*Material for this exercise*:

◆ ◆ ◆ ◆

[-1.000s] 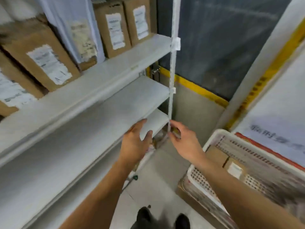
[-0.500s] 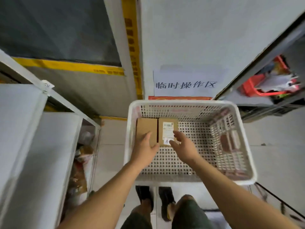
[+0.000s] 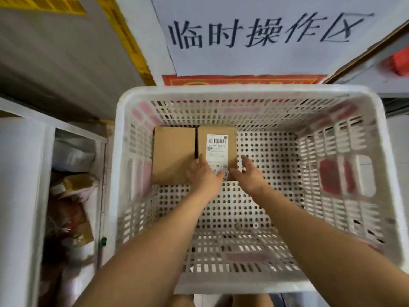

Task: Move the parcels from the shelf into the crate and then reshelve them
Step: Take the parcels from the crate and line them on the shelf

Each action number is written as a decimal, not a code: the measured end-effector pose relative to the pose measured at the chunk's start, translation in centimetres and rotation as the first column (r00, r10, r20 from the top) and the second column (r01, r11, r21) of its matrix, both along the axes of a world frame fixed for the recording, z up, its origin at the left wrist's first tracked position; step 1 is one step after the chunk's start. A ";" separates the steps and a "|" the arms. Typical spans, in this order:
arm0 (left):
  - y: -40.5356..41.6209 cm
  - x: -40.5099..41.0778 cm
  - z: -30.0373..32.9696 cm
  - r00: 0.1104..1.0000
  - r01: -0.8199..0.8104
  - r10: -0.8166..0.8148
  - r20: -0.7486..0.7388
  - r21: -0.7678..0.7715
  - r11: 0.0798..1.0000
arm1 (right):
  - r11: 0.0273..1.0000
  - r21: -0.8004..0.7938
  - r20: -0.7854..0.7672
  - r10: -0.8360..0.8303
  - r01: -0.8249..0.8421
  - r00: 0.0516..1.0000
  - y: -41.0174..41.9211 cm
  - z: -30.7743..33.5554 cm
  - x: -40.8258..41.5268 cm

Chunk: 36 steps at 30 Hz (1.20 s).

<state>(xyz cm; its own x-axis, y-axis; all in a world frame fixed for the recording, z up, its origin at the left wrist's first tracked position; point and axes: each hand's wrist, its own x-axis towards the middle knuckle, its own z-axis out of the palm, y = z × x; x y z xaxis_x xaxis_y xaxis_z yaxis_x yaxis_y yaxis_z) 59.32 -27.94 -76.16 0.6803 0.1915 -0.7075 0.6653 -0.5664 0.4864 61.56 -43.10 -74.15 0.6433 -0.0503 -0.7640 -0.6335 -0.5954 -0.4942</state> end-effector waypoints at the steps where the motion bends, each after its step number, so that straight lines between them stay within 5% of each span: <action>1: -0.5 0.2 0.0 1.000 -0.003 0.003 -0.010 0.022 1.000 | 0.997 0.070 -0.030 -0.037 0.039 0.999 -0.1 -0.7 0.1; 7: -0.4 0.3 0.5 0.987 -0.119 0.122 -0.102 0.037 0.992 | 0.909 0.280 -0.164 -0.272 0.309 0.948 -0.3 -2.0 0.5; 16: 1.0 -3.4 10.8 0.980 -0.179 0.194 0.048 -0.219 0.959 | 0.925 0.280 -0.127 -0.231 0.259 0.965 -1.6 10.9 -2.8; 22: 5.7 -6.6 22.4 0.901 -0.328 0.404 0.155 -0.367 0.871 | 0.947 0.313 0.142 -0.127 0.077 0.982 1.7 22.8 -4.9; 28: 13.2 -10.2 34.9 0.756 -0.400 0.569 0.324 -0.460 0.793 | 0.869 0.477 0.286 -0.016 -0.128 0.958 8.7 33.2 -5.2; 36: 20.4 -22.1 48.8 0.426 -0.536 0.618 0.661 -0.366 0.761 | 0.657 0.497 0.622 0.185 -0.567 0.761 19.5 46.6 -10.3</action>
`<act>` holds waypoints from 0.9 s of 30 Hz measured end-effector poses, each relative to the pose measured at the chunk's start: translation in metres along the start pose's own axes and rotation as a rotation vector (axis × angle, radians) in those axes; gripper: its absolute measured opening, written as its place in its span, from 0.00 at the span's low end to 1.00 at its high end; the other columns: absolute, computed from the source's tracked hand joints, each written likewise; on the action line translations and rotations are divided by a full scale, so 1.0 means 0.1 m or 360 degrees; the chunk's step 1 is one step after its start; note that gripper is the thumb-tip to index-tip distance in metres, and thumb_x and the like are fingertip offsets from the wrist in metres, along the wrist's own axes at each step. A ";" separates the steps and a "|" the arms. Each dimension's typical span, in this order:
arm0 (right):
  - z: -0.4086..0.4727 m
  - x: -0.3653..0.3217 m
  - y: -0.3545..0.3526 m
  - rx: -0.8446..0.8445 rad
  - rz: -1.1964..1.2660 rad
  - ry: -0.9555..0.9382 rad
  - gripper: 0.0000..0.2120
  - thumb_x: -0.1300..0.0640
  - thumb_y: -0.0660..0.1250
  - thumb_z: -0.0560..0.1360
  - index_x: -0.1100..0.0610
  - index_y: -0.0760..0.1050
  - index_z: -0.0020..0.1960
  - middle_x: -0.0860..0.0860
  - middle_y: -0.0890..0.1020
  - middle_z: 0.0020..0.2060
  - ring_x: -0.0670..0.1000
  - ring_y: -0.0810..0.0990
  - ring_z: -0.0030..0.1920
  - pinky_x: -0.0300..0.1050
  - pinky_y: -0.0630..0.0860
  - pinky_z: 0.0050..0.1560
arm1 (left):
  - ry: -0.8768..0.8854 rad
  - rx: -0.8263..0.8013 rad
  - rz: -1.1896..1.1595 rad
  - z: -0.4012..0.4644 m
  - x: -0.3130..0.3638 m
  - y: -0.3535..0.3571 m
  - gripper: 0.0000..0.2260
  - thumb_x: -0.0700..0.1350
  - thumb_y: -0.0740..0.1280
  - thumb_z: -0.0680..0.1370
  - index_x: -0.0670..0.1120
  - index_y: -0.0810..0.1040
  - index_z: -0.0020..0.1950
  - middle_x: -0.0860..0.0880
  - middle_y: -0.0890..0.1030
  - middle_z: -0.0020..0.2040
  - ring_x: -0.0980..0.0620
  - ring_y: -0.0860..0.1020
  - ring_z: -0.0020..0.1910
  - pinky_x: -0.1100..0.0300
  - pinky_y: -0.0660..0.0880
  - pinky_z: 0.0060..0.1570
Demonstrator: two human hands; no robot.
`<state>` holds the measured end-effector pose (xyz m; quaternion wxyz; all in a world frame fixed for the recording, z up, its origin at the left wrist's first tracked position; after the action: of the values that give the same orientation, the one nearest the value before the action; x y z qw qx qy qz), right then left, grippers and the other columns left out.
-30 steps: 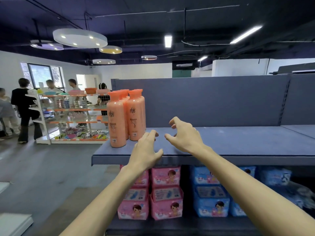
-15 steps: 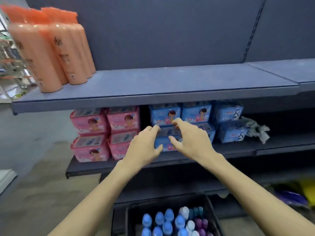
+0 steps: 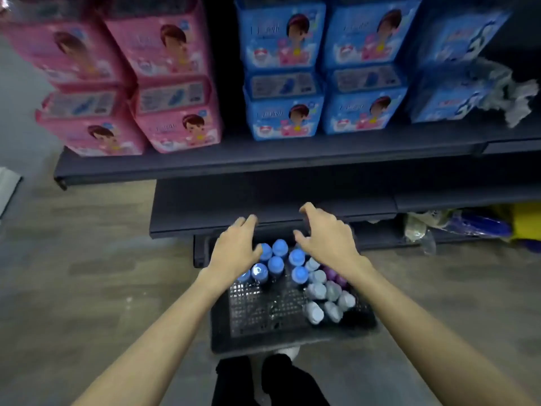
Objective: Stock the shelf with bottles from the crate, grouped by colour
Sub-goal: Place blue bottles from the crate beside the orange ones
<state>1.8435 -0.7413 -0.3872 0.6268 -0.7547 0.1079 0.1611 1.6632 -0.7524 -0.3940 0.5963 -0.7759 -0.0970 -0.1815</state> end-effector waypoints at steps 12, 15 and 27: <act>-0.12 0.40 2.27 -0.0498 0.0029 0.0144 0.22 0.47 0.65 0.77 0.54 0.64 0.67 0.54 0.78 0.54 0.60 0.79 0.51 0.50 0.71 0.39 | -0.0502 -0.0487 0.0053 -0.40 -1.05 1.79 0.23 0.47 0.68 0.75 0.47 0.66 0.67 0.46 0.72 0.57 0.41 0.77 0.54 0.51 0.72 0.45; -0.08 0.38 2.70 -0.0548 0.0014 0.0128 0.24 0.47 0.66 0.77 0.54 0.63 0.68 0.55 0.77 0.55 0.60 0.78 0.52 0.51 0.74 0.41 | -0.0565 -0.0534 0.0004 -0.40 -1.29 2.07 0.22 0.45 0.68 0.75 0.46 0.67 0.66 0.46 0.72 0.58 0.40 0.77 0.56 0.50 0.74 0.48; 0.28 0.21 3.63 -0.0465 -0.0071 -0.0011 0.24 0.52 0.68 0.78 0.53 0.66 0.71 0.56 0.75 0.60 0.62 0.81 0.48 0.51 0.76 0.39 | -0.0612 -0.0612 -0.0082 -0.39 -1.77 2.72 0.21 0.47 0.68 0.75 0.47 0.68 0.66 0.47 0.73 0.58 0.42 0.78 0.55 0.50 0.75 0.46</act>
<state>1.7274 -0.7828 -0.7308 0.5142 -0.8395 0.0643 0.1636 1.5944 -0.8520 -0.6975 0.4039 -0.8923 -0.1920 -0.0611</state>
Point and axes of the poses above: each hand's wrist, its own z-axis towards the middle knuckle, its own y-axis out of the palm, x = y × z, the point moved 7 cm from there along z, towards the middle knuckle
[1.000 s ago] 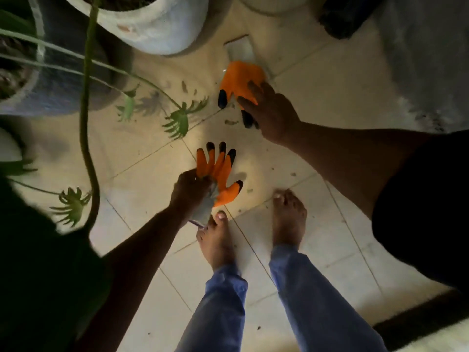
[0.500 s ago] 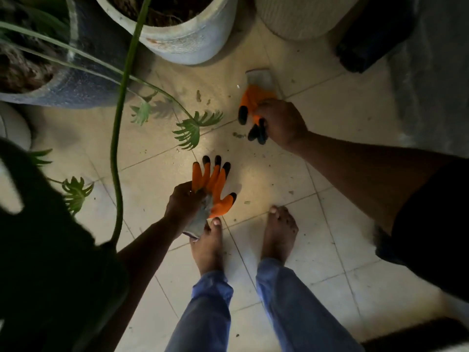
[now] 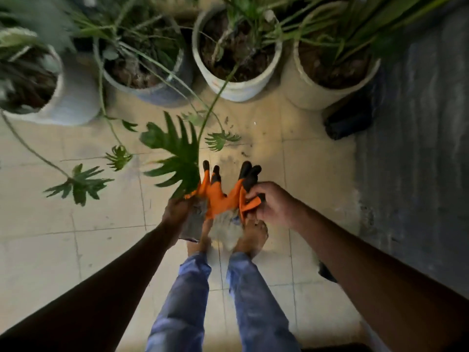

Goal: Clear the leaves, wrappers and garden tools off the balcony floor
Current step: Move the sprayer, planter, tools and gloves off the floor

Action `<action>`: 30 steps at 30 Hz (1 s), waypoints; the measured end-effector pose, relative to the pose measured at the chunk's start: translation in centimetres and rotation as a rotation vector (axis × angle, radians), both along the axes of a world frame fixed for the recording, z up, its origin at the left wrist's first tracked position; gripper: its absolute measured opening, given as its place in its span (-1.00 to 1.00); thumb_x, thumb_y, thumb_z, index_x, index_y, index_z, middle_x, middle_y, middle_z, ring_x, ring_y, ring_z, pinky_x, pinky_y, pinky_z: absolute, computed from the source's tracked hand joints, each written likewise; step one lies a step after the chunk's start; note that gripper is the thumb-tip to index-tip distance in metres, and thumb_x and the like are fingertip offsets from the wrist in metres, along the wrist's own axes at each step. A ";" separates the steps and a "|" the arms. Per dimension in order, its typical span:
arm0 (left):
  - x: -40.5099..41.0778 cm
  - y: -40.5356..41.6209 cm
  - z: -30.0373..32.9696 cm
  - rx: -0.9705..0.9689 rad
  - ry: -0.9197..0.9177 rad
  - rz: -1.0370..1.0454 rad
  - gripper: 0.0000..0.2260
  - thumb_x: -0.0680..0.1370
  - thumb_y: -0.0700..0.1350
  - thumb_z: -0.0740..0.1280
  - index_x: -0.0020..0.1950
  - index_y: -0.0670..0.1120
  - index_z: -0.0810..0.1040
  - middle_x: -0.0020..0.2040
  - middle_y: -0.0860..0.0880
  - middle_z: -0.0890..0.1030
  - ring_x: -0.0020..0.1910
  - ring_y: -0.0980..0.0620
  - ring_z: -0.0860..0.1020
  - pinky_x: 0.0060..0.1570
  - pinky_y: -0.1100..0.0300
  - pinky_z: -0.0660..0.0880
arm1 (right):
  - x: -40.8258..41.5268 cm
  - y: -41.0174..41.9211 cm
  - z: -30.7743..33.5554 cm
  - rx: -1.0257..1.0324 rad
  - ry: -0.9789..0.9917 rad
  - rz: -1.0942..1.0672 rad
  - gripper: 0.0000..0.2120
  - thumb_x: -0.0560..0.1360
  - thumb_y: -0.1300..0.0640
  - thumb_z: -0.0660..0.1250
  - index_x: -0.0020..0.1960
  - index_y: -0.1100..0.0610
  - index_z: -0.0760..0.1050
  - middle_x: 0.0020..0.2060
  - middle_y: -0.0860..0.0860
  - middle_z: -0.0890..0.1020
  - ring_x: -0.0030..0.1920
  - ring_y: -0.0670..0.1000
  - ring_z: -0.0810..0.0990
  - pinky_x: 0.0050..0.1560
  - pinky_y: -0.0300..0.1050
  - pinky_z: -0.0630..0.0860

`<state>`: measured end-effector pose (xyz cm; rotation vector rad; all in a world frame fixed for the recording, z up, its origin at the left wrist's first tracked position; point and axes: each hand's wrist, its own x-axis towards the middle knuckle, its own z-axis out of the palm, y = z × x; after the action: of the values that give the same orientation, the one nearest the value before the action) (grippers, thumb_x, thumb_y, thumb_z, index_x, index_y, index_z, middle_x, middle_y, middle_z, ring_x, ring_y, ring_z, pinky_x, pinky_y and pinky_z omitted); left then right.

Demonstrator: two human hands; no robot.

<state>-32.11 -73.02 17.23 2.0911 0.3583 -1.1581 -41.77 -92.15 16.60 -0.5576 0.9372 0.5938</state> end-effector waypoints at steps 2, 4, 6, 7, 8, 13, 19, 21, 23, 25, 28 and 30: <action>0.0 0.7 1.1 -0.082 0.043 -0.020 -0.78 0.71 -0.24 0.22 0.29 -0.25 0.57 0.25 -0.12 0.57 0.09 0.07 0.59 0.24 0.17 0.42 | 0.3 2.2 0.9 0.073 -0.009 0.064 -0.84 0.45 0.28 0.20 -0.27 0.16 0.48 -0.38 0.10 0.51 -0.38 0.05 0.52 -0.33 -0.09 0.50; -0.7 1.8 3.2 -0.180 0.098 0.064 -0.76 0.74 -0.12 0.18 0.26 -0.20 0.57 0.18 -0.17 0.64 0.09 -0.02 0.62 0.09 0.18 0.56 | 0.8 4.7 1.3 0.099 -0.027 0.151 -0.88 0.45 0.23 0.22 -0.24 0.15 0.48 -0.37 0.11 0.51 -0.37 0.06 0.52 -0.34 -0.12 0.49; -0.6 3.3 4.2 -0.214 0.044 -0.033 -0.71 0.74 0.03 0.18 0.38 -0.07 0.50 0.30 -0.10 0.59 0.27 0.01 0.59 0.26 0.14 0.53 | 1.4 7.2 1.2 0.077 -0.034 0.205 -0.88 0.47 0.19 0.21 -0.21 0.14 0.49 -0.36 0.11 0.53 -0.35 0.07 0.53 -0.33 -0.11 0.47; -0.9 4.5 4.4 -0.222 0.035 -0.034 -0.61 0.73 0.08 0.19 0.50 -0.05 0.43 0.46 -0.06 0.48 0.45 0.04 0.44 0.46 0.10 0.37 | 1.5 8.4 1.0 0.053 -0.037 0.214 -0.88 0.48 0.17 0.22 -0.20 0.13 0.50 -0.36 0.10 0.55 -0.33 0.07 0.54 -0.31 -0.09 0.46; -1.3 5.4 4.4 -0.285 0.076 0.021 -0.54 0.73 0.11 0.17 0.57 -0.07 0.36 0.57 -0.02 0.35 0.56 0.06 0.28 0.57 0.08 0.20 | 1.8 9.5 0.8 0.024 -0.036 0.223 -0.89 0.48 0.15 0.23 -0.18 0.12 0.50 -0.34 0.09 0.57 -0.31 0.07 0.55 -0.30 -0.08 0.45; -2.4 12.7 3.4 -0.587 0.504 1.087 -0.59 0.76 -0.07 0.00 0.54 -0.23 0.32 0.46 -0.20 0.44 0.51 -0.14 0.33 0.58 -0.01 0.13 | 2.3 15.3 0.2 0.075 0.059 0.212 -0.81 0.47 0.04 0.33 -0.05 0.16 0.58 -0.19 0.16 0.60 -0.17 0.11 0.59 -0.22 -0.06 0.58; -5.8 21.1 3.0 -0.376 0.351 0.939 -0.63 0.70 0.04 0.14 0.08 -0.20 0.60 -0.05 -0.26 0.66 -0.11 -0.21 0.64 -0.05 -0.03 0.59 | 3.8 22.2 1.8 0.067 0.020 0.326 -0.25 0.43 -0.47 0.30 0.30 0.12 0.59 0.04 0.15 0.72 -0.02 0.14 0.71 -0.10 -0.01 0.63; -6.2 23.6 3.2 -0.317 0.269 0.925 -0.69 0.69 -0.01 0.16 -0.05 -0.16 0.58 -0.12 -0.25 0.58 -0.26 -0.12 0.58 -0.25 0.11 0.53 | 4.1 25.5 2.6 -0.054 -0.032 0.427 -0.53 0.52 -0.20 0.41 0.21 0.14 0.59 -0.05 0.11 0.71 -0.08 0.10 0.69 -0.22 -0.07 0.61; -6.4 25.8 3.1 -0.270 0.160 0.879 -0.77 0.70 -0.06 0.16 0.00 -0.14 0.53 -0.09 -0.24 0.49 -0.29 -0.07 0.47 -0.32 0.14 0.39 | 4.4 28.4 3.1 -0.234 -0.082 0.531 -0.91 0.53 0.23 0.41 0.04 0.15 0.58 -0.16 0.11 0.67 -0.12 0.10 0.64 -0.32 -0.13 0.57; -6.8 28.2 3.4 -0.266 0.073 0.824 -0.81 0.71 -0.07 0.18 0.10 -0.10 0.54 -0.07 -0.15 0.55 -0.20 -0.06 0.51 -0.22 0.09 0.46 | 4.8 30.7 3.2 -0.379 -0.069 0.599 -0.81 0.46 0.42 0.34 -0.06 0.16 0.53 -0.22 0.13 0.62 -0.14 0.10 0.61 -0.27 -0.11 0.55; -7.5 32.4 3.9 -0.313 0.039 0.859 -0.89 0.62 -0.07 0.29 0.00 -0.07 0.58 -0.15 -0.10 0.57 -0.17 -0.08 0.50 -0.08 0.06 0.48 | 5.6 33.4 3.7 -0.476 -0.025 0.708 -0.80 0.43 0.46 0.27 -0.14 0.17 0.46 -0.27 0.15 0.54 -0.17 0.12 0.55 -0.16 -0.05 0.47; -7.5 35.0 4.2 -0.346 0.071 0.948 -0.88 0.58 -0.15 0.26 0.01 -0.06 0.59 -0.12 -0.14 0.56 -0.13 -0.10 0.49 0.02 0.01 0.43 | 6.4 34.6 3.9 -0.524 -0.034 0.781 -0.77 0.42 0.47 0.23 -0.24 0.16 0.42 -0.36 0.08 0.50 -0.23 0.10 0.51 -0.18 -0.06 0.43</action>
<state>-39.65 -38.02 21.44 1.3005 0.9711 -0.6411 -35.41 -57.54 20.52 -1.4326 0.8241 1.0339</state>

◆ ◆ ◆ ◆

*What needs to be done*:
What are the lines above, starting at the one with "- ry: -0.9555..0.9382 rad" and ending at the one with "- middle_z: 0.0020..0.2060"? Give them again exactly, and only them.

*Exercise answer*:
  - ry: -0.9555..0.9382 rad
  - gripper: 0.0000..0.2120
  - thumb_x: -0.1300..0.0640
  - thumb_y: -0.0660..0.1250
  - thumb_z: -0.0560..0.1360
  - index_x: -0.1100..0.0610
  - index_y: -0.0760..0.1050
  - index_z: -0.0020..0.1960
  - middle_x: -0.0860..0.0860
  - middle_y: -0.0890..0.1020
  - middle_z: 0.0020..0.2060

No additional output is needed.